• **Task description**
Looking at the material below, work out how many of its lines hold the string "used". Give that figure alone.

──────────────────────────────

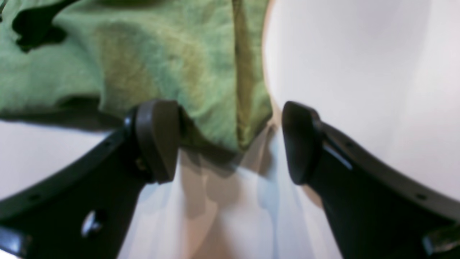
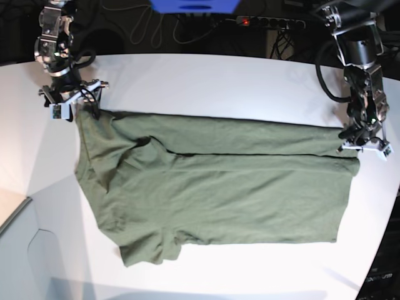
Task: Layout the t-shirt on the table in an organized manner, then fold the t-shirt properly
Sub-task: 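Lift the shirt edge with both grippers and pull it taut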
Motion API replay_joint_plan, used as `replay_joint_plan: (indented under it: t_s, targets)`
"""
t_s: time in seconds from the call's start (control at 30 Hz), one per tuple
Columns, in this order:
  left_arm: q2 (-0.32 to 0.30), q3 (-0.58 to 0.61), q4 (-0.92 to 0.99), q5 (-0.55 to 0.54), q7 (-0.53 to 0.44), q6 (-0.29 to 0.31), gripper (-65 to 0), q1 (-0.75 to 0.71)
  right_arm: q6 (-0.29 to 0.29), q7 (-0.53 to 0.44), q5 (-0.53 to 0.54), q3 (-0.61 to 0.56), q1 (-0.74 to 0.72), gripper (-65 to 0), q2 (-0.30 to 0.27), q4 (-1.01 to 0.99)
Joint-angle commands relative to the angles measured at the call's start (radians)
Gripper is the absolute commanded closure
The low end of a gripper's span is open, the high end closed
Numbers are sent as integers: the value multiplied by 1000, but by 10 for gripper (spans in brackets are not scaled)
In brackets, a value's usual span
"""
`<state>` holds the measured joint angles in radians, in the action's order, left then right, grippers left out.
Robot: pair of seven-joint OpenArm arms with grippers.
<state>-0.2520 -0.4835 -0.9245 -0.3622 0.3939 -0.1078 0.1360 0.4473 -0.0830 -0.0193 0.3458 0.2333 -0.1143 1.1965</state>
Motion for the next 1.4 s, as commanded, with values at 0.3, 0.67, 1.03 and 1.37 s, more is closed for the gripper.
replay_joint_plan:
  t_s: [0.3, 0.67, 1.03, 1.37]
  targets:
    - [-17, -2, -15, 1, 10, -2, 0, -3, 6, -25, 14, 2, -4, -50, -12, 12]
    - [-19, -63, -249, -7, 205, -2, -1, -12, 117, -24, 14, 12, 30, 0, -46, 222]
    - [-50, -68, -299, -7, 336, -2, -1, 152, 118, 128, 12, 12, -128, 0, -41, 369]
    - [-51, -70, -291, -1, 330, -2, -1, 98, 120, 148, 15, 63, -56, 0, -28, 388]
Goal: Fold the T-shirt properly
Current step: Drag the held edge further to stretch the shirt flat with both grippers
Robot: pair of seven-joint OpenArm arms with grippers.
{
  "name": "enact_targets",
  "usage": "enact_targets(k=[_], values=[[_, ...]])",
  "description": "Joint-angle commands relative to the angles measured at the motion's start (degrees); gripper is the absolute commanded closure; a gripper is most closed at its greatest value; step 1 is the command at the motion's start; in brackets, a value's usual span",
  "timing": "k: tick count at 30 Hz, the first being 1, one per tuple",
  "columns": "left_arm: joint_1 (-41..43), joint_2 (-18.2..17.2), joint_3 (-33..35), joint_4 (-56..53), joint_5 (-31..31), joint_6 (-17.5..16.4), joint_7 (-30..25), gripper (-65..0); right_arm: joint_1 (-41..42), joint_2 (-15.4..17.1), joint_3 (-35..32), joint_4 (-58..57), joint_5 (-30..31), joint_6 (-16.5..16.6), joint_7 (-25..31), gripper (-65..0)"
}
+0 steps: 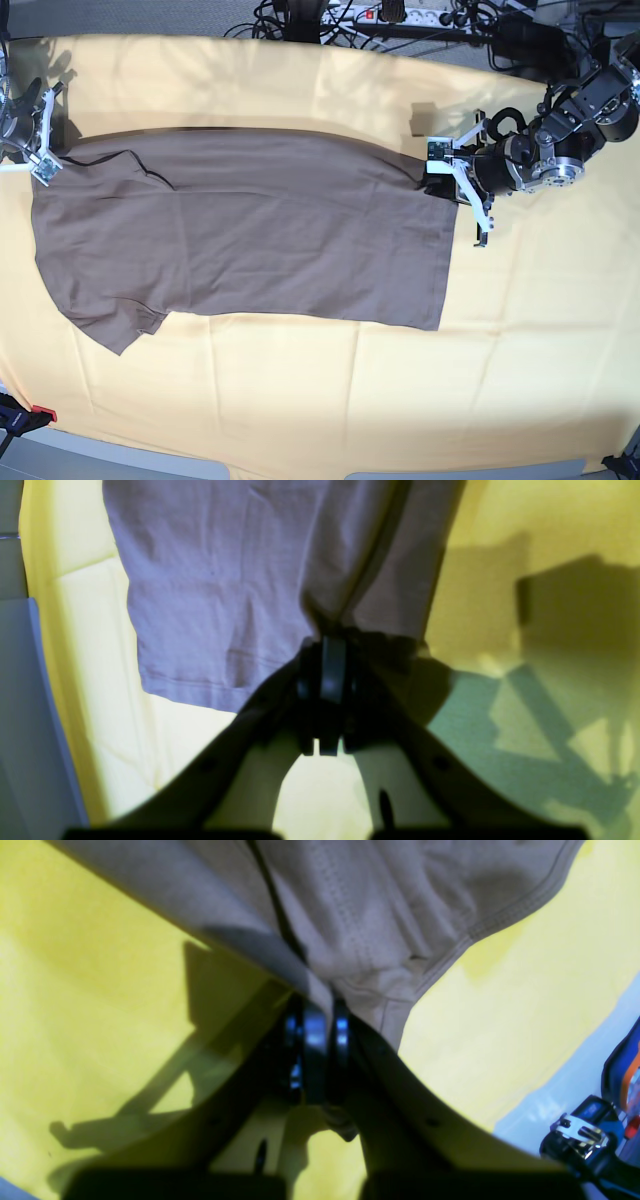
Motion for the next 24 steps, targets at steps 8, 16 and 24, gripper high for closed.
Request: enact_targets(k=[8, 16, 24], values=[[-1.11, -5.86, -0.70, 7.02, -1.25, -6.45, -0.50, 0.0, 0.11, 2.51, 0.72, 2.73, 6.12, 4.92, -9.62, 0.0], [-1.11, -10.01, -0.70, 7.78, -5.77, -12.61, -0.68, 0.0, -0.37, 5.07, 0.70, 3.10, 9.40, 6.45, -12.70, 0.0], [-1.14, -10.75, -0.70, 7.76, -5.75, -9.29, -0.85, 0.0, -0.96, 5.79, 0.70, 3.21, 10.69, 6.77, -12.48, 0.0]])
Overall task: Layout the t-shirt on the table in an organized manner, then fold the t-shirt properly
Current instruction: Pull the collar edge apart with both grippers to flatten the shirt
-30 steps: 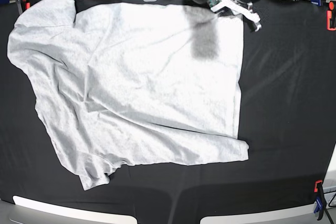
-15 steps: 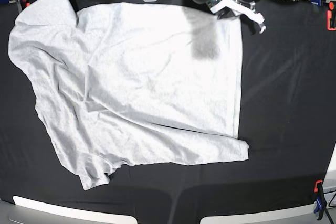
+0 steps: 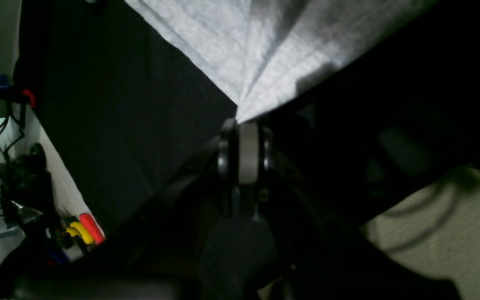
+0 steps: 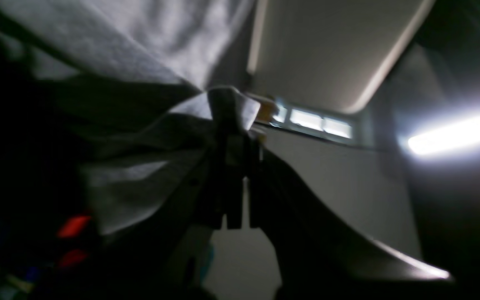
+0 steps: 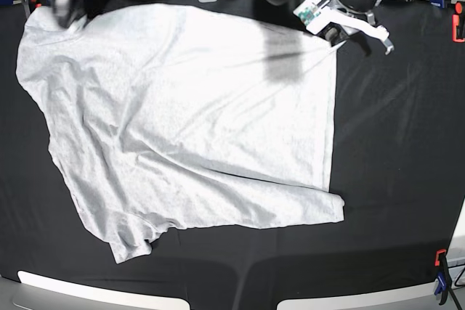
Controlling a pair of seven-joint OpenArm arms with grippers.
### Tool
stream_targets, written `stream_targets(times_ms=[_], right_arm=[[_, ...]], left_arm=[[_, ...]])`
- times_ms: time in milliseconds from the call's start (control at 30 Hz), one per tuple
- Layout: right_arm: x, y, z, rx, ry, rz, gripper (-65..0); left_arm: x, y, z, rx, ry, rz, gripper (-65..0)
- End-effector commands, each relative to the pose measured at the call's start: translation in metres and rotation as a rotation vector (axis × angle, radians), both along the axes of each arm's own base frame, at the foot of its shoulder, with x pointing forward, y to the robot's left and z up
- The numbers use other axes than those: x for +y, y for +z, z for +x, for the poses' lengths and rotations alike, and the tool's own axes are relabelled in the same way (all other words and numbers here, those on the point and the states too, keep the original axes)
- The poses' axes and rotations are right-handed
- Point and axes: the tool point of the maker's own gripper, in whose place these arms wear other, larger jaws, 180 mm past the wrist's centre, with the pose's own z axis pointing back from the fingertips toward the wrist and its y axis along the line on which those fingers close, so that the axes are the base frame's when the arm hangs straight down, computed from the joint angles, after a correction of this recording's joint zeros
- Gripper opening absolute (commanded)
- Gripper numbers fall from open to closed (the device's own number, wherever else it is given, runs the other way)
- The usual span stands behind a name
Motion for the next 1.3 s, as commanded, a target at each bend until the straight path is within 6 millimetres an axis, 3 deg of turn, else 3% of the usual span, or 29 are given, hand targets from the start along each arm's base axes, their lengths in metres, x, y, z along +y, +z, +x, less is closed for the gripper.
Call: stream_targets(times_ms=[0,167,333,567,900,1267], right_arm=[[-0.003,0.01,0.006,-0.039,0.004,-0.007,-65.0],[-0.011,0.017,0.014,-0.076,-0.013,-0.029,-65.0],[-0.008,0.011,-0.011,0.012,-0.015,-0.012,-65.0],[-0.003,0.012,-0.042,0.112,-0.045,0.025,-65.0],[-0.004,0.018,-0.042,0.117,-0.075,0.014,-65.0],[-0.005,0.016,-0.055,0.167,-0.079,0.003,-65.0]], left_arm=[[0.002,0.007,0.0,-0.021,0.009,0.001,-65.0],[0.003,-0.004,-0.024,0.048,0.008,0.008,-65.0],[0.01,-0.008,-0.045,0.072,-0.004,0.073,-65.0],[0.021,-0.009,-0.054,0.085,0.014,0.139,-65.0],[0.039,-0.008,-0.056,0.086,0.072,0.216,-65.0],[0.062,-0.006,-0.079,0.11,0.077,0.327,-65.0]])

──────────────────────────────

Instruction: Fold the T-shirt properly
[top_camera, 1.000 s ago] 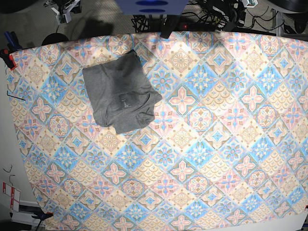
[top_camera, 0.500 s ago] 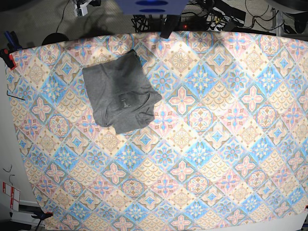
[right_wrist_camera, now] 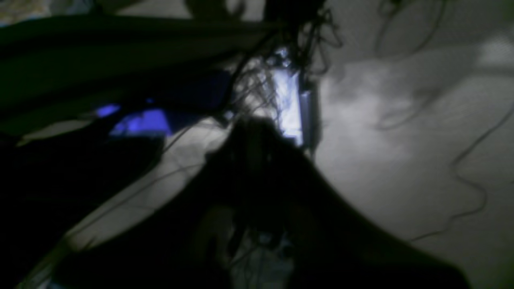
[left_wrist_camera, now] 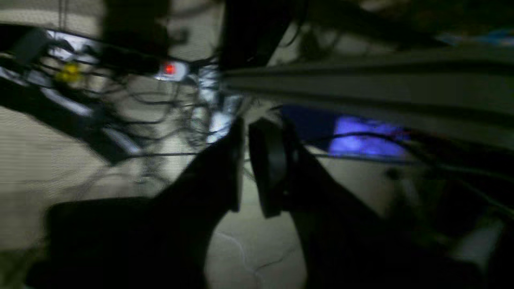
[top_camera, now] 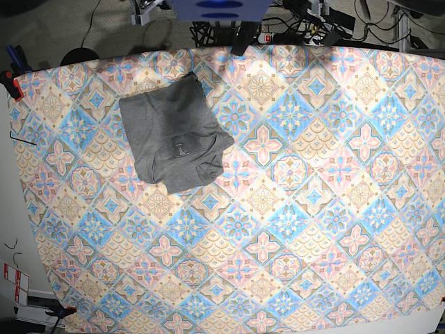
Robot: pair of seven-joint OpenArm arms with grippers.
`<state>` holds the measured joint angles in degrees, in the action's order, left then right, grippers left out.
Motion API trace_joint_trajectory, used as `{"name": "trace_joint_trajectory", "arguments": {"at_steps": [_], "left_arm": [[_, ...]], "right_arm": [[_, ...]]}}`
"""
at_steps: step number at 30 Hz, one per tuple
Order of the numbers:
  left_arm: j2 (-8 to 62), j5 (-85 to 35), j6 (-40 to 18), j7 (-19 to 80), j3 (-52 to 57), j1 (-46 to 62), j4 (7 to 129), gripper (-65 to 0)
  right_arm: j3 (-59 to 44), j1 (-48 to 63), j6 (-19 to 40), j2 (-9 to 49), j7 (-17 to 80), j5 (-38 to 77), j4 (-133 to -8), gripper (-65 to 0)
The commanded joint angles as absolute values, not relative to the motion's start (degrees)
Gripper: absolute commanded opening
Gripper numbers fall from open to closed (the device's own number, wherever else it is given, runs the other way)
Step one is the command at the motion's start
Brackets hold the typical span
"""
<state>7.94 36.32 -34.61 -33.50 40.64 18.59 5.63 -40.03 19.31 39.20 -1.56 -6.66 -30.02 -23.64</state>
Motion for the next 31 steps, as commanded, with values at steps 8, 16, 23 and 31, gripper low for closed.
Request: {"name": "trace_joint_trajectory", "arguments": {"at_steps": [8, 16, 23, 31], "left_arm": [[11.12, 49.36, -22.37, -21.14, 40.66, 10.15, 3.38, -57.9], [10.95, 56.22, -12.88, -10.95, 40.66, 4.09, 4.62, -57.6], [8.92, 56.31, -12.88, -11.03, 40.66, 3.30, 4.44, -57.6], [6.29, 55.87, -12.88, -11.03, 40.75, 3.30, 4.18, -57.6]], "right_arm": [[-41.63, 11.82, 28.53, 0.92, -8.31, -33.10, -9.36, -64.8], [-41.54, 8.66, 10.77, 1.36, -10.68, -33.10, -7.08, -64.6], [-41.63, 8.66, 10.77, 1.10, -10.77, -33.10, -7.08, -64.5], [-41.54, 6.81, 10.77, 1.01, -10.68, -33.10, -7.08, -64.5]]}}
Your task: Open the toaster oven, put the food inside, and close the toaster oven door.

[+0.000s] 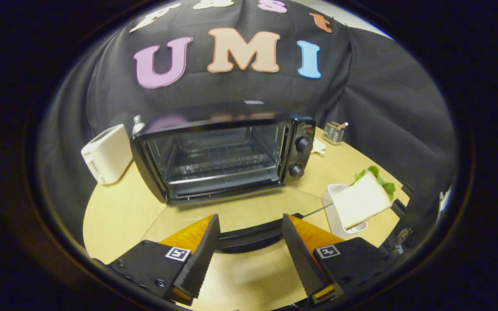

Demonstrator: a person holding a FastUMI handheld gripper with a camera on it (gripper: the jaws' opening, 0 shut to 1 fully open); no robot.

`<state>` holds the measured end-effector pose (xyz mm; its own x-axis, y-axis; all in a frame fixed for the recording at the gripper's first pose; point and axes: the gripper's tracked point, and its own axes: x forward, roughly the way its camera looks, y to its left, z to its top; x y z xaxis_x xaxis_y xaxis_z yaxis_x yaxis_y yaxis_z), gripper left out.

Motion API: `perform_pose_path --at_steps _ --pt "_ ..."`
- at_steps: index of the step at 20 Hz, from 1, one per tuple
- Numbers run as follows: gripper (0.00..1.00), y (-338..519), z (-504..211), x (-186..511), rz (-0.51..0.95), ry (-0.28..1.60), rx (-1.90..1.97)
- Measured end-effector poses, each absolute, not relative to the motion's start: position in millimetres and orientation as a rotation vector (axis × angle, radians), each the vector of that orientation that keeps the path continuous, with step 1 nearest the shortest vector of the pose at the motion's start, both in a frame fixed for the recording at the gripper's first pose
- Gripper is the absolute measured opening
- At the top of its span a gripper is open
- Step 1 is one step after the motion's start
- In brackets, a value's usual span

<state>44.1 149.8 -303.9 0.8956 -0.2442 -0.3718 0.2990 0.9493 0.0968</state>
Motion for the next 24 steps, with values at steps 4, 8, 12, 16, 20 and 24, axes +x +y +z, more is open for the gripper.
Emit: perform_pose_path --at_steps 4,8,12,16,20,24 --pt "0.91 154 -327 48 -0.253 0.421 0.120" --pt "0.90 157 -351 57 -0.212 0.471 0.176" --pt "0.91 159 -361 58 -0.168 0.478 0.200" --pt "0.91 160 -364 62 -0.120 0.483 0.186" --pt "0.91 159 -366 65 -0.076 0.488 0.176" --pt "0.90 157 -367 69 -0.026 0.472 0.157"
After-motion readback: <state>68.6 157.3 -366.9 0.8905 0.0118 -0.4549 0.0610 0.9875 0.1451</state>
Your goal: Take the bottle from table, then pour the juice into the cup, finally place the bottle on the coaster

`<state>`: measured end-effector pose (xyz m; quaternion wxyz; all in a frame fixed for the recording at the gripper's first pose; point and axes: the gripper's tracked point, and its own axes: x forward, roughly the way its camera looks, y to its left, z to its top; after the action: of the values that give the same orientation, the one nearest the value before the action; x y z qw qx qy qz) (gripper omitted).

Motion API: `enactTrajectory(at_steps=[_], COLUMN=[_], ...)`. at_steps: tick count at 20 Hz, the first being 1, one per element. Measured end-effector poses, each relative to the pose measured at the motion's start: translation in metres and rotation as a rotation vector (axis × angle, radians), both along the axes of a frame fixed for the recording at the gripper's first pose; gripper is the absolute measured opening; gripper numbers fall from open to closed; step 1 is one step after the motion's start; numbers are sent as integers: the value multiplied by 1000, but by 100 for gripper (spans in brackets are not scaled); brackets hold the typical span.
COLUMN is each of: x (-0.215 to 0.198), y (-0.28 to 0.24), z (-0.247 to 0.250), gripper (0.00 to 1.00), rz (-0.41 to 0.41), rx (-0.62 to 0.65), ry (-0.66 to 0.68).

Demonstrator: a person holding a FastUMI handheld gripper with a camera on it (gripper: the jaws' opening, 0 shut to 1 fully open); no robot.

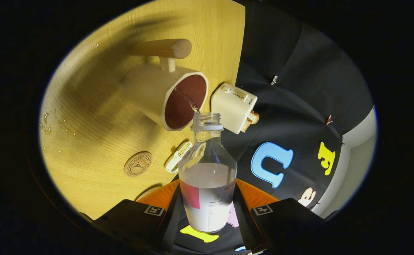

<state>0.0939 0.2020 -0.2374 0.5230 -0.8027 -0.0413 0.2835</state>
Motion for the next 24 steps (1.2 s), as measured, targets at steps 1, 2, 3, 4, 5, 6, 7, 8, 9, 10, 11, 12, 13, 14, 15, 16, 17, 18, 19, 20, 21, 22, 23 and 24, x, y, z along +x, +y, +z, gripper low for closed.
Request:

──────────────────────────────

• **Answer to this problem**
2